• Last modified 1869 days ago (July 10, 2014)


Another Day in the County

Imagining togetherness

© Another Day in the Country

When I’m in Kansas, such a long, long way from family in California, I often imagine just what it would be like to be living down the street from them or in a nearby town again.

There would be so many things we could do — meet on Friday mornings to go to the farmers market in St. Helena or have supper together on Taco Tuesday with friends.

I’d go to Gillwoods’, my favorite little restaurant, and take my grandson there for breakfast on Sunday morning — just the two of us, after a sleep-over on Saturday night.

I’d be able to go with them to the beach and see school programs.

You can imagine all the things I’ve imagined and then want to put into action the minute I get back to California.

Well, I’m back!

Last Wednesday morning we dropped off Jana at her fencing workshop, and Dagfinnr and I headed for another favorite spot: Butter Cream Bakery, renowned for pastries and bread.

“This is going to be fun,” I said, not realizing that this was the first time that Dagfinnr was going into the sit-down restaurant part of the establishment, the first time eating out without his mother, and the first time dining in this strange place with just me!

No matter how much mothering I’ve done, there is no way that I can know all the needs (and quirks) of a child in a new environment.

Do we sit at the counter, in a booth or at a table for two?

He opted for a table-for-two in the middle of lots of waitress traffic, which meant he was sitting across from me and not near my protective wing.

Now came ordering, and he settled on eggs, ham and biscuits.

“This is going to be good,” he said to me with a grin, “I love biscuits with honey.”
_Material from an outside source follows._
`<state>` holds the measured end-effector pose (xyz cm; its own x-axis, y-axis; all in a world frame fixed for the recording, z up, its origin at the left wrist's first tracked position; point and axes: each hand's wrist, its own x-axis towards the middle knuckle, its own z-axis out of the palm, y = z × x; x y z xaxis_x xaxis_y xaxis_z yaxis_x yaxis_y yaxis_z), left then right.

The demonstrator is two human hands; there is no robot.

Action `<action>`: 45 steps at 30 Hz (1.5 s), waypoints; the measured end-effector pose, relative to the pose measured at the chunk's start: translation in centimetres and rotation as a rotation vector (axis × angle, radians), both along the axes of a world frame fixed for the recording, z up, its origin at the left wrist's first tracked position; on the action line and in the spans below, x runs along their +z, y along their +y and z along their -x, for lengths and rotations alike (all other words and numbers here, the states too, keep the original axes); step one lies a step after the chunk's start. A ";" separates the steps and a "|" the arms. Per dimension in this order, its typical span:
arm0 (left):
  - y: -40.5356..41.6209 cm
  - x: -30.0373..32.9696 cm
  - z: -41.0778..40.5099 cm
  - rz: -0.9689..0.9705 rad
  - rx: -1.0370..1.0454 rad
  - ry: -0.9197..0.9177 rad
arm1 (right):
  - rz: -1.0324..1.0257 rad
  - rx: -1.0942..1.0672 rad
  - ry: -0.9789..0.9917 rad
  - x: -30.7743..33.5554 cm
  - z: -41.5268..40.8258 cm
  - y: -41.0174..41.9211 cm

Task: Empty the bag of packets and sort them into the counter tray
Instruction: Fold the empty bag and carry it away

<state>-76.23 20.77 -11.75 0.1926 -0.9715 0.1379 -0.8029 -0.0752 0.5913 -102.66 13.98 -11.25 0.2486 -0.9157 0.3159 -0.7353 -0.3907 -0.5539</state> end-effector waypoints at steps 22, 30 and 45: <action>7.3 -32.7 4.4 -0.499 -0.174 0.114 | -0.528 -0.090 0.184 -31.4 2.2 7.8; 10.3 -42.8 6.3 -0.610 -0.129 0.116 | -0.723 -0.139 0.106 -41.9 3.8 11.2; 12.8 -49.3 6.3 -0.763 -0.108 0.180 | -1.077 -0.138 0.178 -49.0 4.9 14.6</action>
And, sure enough, in the jelly rack here was honey. And for a drink he’d have hot chocolate.

When the chocolate came, the top of the cup was covered with whipped cream and sprinkles. You couldn’t even see the milk.

“This is different than we have at the coffee shop,” he announced.

I encouraged him to taste it. He did, cautiously, and announced, “It just tastes like chocolate milk.”

Hmm. How many ways can you make hot chocolate?

When our breakfast came, the ham turned out to be thick and not deli sliced, as he loves in sandwiches, so that was a no-go. The eggs were a lot to cut up and handle.

I cracked a gigantic biscuit and slathered it with butter. He popped open a packet, and honey, warmed by his hands in anticipation of this breakfast, flew out with drips landing on the chair, stringing on his legs with most, thank goodness, actually on the biscuit.

Baba, that’s me, jumped to the rescue, dipping my napkin in coffee (the only liquid on my side of the table) and began cleaning up honey drips.

“Why does that napkin feel so warm?” he wanted to know.

When he found out he was being cleaned with coffee, “uuh, really?” he grimmaced.

Well now, how’s my breakfast with the grandchild going so far?

In my imagination, I hadn’t considered honey on the loose. Let’s see, there were two trips to the bathroom before all the stickiness was taken care of, a few bites eaten, and the bill paid.

It seemed enormous to this Kansan.

I’d seen the man at the next table finish his meal and drop a $5 bill on the table for a tip.

“Wow,” I thought, “generous man.”

In Kansas most people drop a single bill on the table. When I saw the bill for our breakfast, I was reminded how everything costs twice as much in California.

We went camping this weekend. I must admit I didn’t fantasize about camping — never my favorite sport — but we went with friends to a beautiful spot in the redwoods, over by the coast.

I’d brought my jacket and several layers of clothes, but it was cold.

We laughed as we sat around our “campfire” and counted the cost: $130 worth of groceries, $70 worth of gas, $80 for the camp site, $16 parking fee, $25 for wood (no scavengering in these woods), $10 for ice. The tab kept going up and up — and this was just for our family.

This didn’t count the investment in tents, camp stoves, coolers and battery powered (another $15 for batteries) lamps.

For this, I froze my gilldabbers off and ate burned hotdogs (which I hate), woke up with backache and got the trots from some “natural” apple juice.

Not to mention ticks — the smallest ticks I’ve ever seen in my life.

After we were safe at home, my daughter came in with her tweezers and a magnifying glass and said, “Check me for ticks.”

I laughed because I thought the magnifier was a joke until I saw a tick she’d got off her son. Gadzook, the ticks alone could keep me at home, but then Dagfinnr had so much fun on this camping expedition.

This is what memories are made of.

He loved the adventure of it all, the forts they made, the (tick-laden) trees to explore, the creek, building fires, doing night patrol (with night vision goggles) on the campers next door, dodging poison oak, playing his heart out, learning the art of roasting the perfect marshmallow, and then at night curling up in the tent, safe between his mother and grandmother for sweet childhood-sleep, anticipating spending tomorrow in what Californians call “the country.”